» **Your objective**:
Pick every line from the data below that contains the string "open" and copy it.
START Recorded information
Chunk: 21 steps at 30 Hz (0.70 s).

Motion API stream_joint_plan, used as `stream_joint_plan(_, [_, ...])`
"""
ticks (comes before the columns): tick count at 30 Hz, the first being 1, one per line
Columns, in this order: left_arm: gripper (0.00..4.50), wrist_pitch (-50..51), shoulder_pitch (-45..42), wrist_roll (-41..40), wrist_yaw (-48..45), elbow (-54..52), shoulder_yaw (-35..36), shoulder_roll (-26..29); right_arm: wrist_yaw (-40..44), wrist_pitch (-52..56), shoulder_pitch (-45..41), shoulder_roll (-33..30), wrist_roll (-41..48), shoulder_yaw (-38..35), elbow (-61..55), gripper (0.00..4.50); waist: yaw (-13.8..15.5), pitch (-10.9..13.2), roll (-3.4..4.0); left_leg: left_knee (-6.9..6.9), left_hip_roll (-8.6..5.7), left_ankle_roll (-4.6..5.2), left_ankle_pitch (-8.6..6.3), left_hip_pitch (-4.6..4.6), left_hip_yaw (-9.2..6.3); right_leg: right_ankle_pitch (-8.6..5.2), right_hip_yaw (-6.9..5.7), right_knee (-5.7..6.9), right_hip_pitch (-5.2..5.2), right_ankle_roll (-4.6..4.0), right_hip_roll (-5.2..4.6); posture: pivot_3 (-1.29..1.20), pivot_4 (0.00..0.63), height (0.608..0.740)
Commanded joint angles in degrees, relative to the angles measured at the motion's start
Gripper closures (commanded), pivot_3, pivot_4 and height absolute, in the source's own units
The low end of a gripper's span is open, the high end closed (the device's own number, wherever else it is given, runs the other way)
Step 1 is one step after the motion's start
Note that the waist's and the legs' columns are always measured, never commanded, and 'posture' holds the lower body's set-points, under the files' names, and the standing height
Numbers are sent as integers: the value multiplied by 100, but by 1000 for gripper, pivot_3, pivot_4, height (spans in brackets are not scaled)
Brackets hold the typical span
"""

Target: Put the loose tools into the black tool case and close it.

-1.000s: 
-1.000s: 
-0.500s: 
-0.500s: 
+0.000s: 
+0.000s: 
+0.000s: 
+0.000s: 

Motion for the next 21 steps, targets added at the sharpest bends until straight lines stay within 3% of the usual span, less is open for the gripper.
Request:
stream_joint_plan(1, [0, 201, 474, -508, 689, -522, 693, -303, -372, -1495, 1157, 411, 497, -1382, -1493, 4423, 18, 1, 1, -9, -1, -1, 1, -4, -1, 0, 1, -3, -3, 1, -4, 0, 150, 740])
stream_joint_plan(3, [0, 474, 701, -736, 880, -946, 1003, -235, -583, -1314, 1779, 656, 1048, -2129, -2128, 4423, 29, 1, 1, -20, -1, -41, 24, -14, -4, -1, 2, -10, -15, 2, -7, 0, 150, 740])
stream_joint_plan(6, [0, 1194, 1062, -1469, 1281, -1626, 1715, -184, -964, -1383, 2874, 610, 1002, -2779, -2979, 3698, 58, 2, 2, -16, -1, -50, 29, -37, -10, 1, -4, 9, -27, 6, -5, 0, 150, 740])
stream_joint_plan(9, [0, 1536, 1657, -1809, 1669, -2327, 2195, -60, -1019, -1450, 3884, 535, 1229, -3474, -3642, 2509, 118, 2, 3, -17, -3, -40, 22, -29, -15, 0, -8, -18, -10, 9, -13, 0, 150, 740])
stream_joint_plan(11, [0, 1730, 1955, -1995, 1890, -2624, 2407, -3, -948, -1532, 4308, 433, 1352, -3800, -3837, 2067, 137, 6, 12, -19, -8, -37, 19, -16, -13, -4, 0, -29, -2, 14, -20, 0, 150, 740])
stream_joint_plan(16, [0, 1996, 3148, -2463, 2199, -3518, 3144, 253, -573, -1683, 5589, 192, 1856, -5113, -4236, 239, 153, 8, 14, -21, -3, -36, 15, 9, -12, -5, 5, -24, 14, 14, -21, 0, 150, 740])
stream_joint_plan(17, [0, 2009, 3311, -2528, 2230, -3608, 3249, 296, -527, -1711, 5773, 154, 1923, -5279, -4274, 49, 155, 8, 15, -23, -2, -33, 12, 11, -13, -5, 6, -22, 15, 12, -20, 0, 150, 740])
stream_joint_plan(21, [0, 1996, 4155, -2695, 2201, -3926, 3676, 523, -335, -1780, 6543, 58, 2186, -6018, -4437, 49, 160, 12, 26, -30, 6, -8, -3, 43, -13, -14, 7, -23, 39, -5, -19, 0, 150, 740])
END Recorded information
» **Solved exercise**:
The low end of a gripper's span is open, the high end closed (the device's own number, wherever else it is given, runs the other way)
Motion for the next 21 steps, targets added at the sharpest bends until straight lines stay within 3% of the usual span, less is open for the gripper.

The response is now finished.